By Michael R. Moser / email@example.com
13th Judicial District Attorney General William "Bill" Gibson sat on the witness stand for four hours Tuesday trying to convince a panel of his peers that his license to practice law should be reinstated.
The two-day hearing held at Gibson's request in front of a three-member panel representing the Tennessee Board of Professional Responsibility (BPR) included about 16 hours of testimony — including 12 hours Tuesday that ended at 9 p.m. — with no indication on when, or what, the panel will recommend.
In fact, the panel, at the conclusion of the presentation of evidence from both sides, abruptly packed up their stuff and left without announcing when closing arguments would be heard, the deadline for filing written closing arguments, or when to expect a ruling.
Gibson's license suspension and the resulting ban from serving as chief prosecutor for the seven-county judicial district that includes Cumberland County came after ethics complaints were filed against him for a two-year letter correspondence with Christopher Adams.
Adams was identified as a prime suspect in the 2003 brutal murder of 79-year-old Lillian Kelley of Putnam County. Robbery was listed as a motive in the slaying during which the elderly woman was stabbed twice and her throat slit.
At issue was Gibson's conduct with Adams, which included the prosecutor offering legal counsel to the man his office was prosecuting without the knowledge of Adams' attorney and apparently behind the back of his own staff.
A series of 11 letters was exchanged over the course of two years and was made public after Cookeville attorney Phil Parsons was appointed to represent Adams in a post conviction relief petition. Adams showed the letters to Parsons, who in turn notified Criminal Court Judge Leon Burns of the correspondence.
Parsons then filed a complaint with the BPR followed by Burns' complaint with both stating they felt mandated by state law and a code of ethics to take the action.
Their complaints were then followed by a formal complaint filed by the Tennessee Attorney General's Conference and a separate complaint filed by Circuit Court Judge John Turnbull.
Turnbull's complaint was not on the Adams' letters, but was filed over Gibson's conduct in the Tina Marie Sweat case.
In 2002, Cookeville Police raided the residence Sweat shared with a boyfriend and discovered a working methamphetamine lab and the presence of two young children. When police entered the residence, Sweat allegedly tossed meth into the face of one of the officers.

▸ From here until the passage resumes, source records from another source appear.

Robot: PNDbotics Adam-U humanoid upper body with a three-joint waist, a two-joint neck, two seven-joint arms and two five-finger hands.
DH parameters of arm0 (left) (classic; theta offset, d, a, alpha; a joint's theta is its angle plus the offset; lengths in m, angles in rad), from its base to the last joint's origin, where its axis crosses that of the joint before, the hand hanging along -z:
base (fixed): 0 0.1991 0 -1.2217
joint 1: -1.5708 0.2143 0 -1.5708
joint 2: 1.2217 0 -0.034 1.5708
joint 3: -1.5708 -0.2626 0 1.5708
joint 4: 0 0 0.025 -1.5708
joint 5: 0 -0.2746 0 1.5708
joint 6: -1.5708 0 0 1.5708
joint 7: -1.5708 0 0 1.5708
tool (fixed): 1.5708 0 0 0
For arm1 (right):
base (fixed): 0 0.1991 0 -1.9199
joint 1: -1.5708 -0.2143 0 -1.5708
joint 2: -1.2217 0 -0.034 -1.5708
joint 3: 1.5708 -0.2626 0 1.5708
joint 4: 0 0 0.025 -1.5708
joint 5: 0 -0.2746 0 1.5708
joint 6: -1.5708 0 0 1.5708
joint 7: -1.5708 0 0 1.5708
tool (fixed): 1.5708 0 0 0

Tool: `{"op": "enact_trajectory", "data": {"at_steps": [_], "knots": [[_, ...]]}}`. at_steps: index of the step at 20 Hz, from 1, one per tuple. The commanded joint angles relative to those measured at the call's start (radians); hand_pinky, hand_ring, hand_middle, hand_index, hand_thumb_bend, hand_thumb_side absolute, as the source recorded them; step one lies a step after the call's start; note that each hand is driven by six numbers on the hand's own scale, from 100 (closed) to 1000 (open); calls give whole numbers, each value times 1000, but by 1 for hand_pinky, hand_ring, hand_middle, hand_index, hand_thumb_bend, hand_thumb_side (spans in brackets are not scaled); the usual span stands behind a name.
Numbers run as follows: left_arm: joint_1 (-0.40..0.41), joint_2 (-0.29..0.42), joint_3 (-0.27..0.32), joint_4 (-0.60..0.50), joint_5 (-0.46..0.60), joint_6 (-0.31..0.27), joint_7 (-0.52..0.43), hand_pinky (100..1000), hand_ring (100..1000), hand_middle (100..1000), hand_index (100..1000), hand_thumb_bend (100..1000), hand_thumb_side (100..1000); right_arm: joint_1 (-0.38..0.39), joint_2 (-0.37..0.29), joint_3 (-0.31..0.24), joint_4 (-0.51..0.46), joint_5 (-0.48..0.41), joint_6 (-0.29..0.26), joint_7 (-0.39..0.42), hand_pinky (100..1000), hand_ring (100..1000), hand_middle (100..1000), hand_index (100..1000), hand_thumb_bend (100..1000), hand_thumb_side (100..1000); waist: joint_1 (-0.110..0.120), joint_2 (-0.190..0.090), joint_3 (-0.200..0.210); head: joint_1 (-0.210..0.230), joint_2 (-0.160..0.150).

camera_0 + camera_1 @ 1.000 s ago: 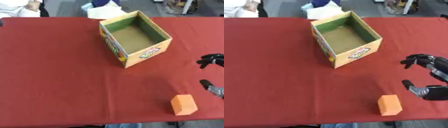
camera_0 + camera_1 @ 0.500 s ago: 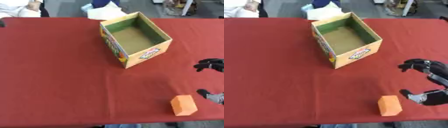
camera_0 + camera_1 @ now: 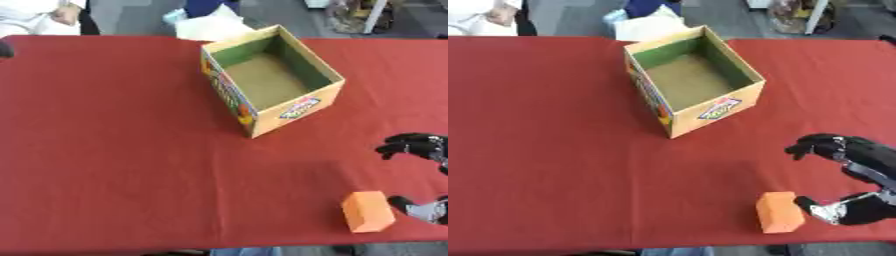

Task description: Pick up objects on the table and place them in the box.

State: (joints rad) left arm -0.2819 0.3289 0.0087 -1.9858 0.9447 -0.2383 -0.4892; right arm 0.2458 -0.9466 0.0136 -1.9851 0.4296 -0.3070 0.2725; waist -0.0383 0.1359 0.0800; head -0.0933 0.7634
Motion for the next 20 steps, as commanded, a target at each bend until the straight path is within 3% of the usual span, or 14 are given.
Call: {"op": "enact_trajectory", "data": {"at_steps": [1, 20], "knots": [[-8, 22, 1, -14, -4, 3, -1, 649, 931, 1000, 858, 100, 661, -8, -18, -3, -15, -8, -1, 21, 854, 925, 729, 918, 299, 491, -1, -9, -3, 1, 7], [2, 24, -5, -14, -18, 21, -8, 644, 933, 1000, 850, 100, 661, -23, 28, 49, -15, 108, 38, 84, 875, 927, 769, 929, 360, 511, -13, -16, -12, -3, 7]]}}
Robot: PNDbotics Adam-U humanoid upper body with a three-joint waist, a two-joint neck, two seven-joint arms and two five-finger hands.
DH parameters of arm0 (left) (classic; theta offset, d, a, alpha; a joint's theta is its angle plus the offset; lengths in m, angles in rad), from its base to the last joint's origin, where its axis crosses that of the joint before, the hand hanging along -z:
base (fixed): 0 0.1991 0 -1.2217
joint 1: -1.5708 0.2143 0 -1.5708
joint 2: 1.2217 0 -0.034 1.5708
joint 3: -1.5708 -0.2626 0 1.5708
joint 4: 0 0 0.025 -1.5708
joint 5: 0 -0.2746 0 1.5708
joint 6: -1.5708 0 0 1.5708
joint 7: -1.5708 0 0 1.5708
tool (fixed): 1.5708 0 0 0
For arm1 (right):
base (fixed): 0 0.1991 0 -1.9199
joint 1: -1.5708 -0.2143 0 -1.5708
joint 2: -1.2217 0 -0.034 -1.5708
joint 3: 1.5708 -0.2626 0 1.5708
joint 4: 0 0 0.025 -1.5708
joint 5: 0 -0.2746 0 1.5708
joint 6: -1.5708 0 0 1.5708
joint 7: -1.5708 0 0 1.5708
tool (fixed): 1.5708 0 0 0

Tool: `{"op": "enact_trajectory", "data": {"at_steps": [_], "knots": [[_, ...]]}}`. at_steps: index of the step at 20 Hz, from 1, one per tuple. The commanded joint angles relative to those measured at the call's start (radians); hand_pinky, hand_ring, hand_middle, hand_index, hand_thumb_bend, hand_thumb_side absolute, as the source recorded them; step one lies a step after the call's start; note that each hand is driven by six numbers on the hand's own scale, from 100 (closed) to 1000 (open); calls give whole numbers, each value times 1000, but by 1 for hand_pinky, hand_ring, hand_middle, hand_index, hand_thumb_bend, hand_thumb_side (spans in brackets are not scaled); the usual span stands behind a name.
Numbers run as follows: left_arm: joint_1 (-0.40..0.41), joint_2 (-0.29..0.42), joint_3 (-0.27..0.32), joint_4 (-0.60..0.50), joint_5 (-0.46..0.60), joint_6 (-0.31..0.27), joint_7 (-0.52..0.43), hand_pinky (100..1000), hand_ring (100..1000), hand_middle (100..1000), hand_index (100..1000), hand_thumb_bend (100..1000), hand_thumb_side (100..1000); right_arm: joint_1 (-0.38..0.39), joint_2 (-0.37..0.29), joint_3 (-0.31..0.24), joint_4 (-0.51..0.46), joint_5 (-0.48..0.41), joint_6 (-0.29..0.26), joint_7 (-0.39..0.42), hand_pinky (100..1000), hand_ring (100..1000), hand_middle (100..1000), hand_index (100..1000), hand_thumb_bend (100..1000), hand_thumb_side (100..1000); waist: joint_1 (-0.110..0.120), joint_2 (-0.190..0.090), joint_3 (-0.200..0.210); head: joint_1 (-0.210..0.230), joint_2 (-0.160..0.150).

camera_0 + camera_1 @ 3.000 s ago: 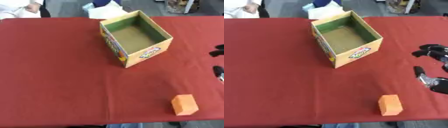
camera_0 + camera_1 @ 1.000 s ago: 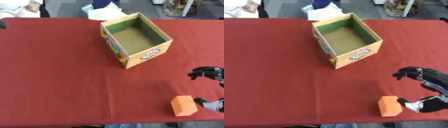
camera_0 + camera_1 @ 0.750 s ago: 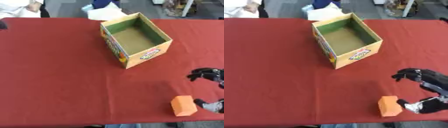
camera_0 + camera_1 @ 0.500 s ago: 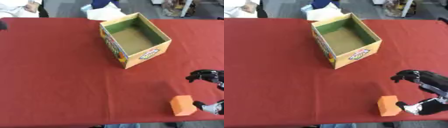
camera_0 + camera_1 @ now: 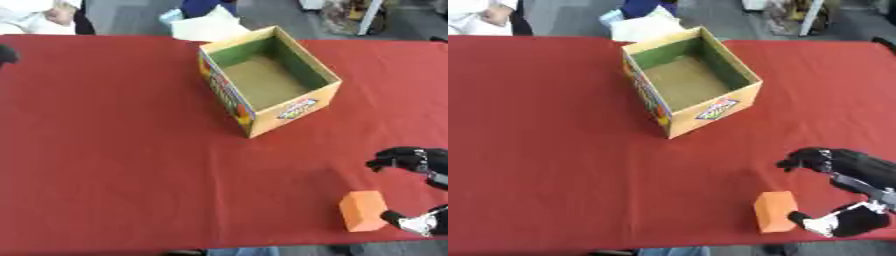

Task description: Pick up objects on the table and place them in the box.

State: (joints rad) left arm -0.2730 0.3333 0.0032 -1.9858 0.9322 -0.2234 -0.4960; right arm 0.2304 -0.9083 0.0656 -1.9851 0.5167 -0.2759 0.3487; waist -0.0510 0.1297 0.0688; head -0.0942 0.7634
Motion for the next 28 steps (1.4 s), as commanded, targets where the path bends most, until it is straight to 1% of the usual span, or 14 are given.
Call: {"op": "enact_trajectory", "data": {"at_steps": [1, 9, 20, 28], "knots": [[-7, 19, 0, -14, -7, 7, -3, 644, 933, 1000, 849, 100, 661, -8, -6, 0, -15, 26, 11, 13, 873, 926, 768, 929, 349, 523, 0, -10, 0, -3, 7], [-6, 14, 0, -14, -13, 10, -5, 642, 934, 1000, 845, 100, 661, -10, 25, 6, -15, 45, 43, 43, 878, 929, 773, 929, 339, 554, 1, -7, 2, -9, 7], [-8, 7, -1, -14, -19, 13, -13, 639, 931, 1000, 839, 100, 661, -9, 41, 15, -5, 73, 75, 89, 883, 932, 788, 932, 346, 570, 5, 2, 4, -12, 7], [-10, 3, -1, -14, -24, 13, -19, 637, 930, 1000, 835, 100, 660, -10, 43, 24, 27, 81, 73, 109, 884, 932, 793, 932, 345, 578, 10, 9, 9, -12, 7]]}}
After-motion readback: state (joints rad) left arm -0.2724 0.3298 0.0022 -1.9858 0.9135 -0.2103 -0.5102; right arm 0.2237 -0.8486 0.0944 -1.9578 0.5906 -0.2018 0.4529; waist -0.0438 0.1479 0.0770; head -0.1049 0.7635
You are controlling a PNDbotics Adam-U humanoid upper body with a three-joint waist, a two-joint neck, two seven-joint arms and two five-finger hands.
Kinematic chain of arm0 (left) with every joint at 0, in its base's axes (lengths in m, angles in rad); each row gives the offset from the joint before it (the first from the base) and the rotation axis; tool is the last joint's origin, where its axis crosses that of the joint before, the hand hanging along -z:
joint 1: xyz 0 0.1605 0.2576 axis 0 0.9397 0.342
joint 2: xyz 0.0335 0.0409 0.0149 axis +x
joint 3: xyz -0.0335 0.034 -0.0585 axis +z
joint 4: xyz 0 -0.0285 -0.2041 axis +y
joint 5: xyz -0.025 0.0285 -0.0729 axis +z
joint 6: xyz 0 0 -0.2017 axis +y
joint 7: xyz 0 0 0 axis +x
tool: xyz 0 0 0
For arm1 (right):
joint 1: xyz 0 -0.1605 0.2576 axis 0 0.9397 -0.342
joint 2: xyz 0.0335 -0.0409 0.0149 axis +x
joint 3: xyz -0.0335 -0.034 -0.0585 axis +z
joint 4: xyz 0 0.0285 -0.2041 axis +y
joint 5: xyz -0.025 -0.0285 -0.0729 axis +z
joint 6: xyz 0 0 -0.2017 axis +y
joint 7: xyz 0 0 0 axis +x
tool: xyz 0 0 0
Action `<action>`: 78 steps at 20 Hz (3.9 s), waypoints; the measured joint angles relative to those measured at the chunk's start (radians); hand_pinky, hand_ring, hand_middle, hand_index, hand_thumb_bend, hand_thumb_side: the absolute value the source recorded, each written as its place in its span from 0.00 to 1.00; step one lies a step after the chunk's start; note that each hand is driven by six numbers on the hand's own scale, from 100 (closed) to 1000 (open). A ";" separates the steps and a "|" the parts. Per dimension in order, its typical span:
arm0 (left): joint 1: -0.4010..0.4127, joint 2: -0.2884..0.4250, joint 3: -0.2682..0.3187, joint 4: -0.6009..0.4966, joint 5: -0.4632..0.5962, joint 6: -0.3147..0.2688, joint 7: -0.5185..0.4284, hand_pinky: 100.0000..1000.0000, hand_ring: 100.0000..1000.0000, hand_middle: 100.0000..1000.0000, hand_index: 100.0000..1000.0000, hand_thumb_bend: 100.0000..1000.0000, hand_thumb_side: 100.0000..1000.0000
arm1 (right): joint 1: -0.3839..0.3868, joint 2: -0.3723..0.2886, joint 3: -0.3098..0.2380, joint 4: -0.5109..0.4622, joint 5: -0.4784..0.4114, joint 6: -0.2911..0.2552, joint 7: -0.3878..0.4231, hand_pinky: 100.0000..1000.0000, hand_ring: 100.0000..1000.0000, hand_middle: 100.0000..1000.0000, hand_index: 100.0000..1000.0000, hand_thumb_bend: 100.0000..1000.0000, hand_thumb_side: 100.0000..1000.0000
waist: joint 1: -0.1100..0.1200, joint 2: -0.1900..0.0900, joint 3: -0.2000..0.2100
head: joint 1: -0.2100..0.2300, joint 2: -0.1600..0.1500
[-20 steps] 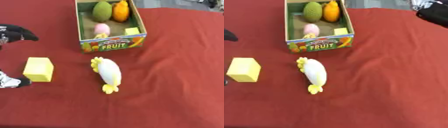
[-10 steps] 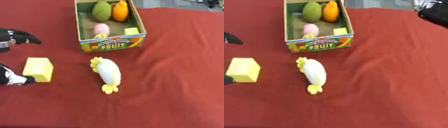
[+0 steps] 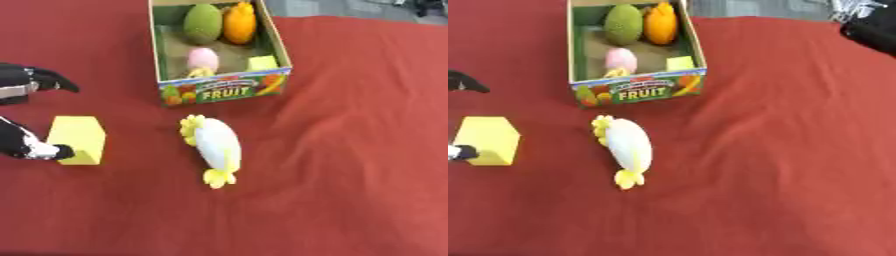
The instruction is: Pick up objects on the table and place them in the box.
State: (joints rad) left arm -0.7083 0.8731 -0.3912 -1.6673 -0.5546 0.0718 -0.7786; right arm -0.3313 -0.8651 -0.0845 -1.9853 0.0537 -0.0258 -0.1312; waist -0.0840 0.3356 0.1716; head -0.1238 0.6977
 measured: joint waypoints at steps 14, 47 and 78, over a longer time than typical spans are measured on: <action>-0.006 -0.032 -0.018 0.066 -0.019 -0.057 -0.033 0.91 0.90 0.75 0.88 0.48 0.40 | 0.006 0.009 0.000 0.000 -0.004 0.009 0.005 0.89 0.86 0.55 0.82 0.00 0.45 | 0.000 0.004 -0.005 | 0.005 -0.001; -0.388 -0.232 0.042 0.060 -0.029 0.092 0.207 0.69 0.56 0.42 0.62 0.00 0.17 | -0.064 0.019 0.024 0.000 -0.038 0.017 0.045 0.90 0.87 0.55 0.82 0.00 0.41 | 0.000 0.012 -0.117 | 0.021 -0.023; -0.412 -0.396 0.008 0.513 -0.366 -0.206 0.368 1.00 1.00 0.96 1.00 0.57 0.67 | -0.089 0.060 0.042 0.000 -0.055 0.027 0.079 0.90 0.87 0.55 0.82 0.00 0.43 | 0.000 0.029 -0.143 | 0.066 -0.040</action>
State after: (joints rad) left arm -1.1198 0.4773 -0.3830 -1.1540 -0.9201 -0.1343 -0.4111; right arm -0.4200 -0.8050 -0.0422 -1.9854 -0.0018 0.0009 -0.0518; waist -0.0840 0.3644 0.0289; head -0.0578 0.6579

She was charged with manufacturing methamphetamine, aggravated child abuse, aggravated assault, resisting arrest and possession of drug paraphernalia, according to a Cookeville Herald-Citizen story at the time.
She pleaded guilty to making meth.
Turnbull believes Gibson used their friendship to slide a motion to set aside Sweat's conviction without revealing his relationship with Sweat. The motion was improper in that it was outside the time frame that such motions can be filed.
Turnbull stated he trusted Gibson and Sweat's attorney, Bill Cameron, and signed the order without reading it thoroughly. Sweat's record was later expunged and no longer is on the books in Putnam County.
Gibson countered that the date of the conviction was in the second paragraph of the order he asked Turnbull to sign, and that it was not his fault if the judge did not notice the date and realize the order he was signing was outside the jurisdiction.
Oddly, other than a reference in a May 2006 from Gibson to Adams, this case has nothing to do with the ethics complaints being heard this week. A hearing has not been held on Turnbull's complaint.
The panel's recommendation will be presented to the full BPR which will ratify and then pass its decision on to the Tennessee Supreme Court which will then issue a decision on the status of Gibson's license. It is unlikely the Supreme Court would act counter to what BPR decides.
Although the hearing was in a trial setting, that was about the only thing that resembled a legal hearing. Witnesses for both sides were given a free rein to talk about anything and everything relating to the embattled prosecutor.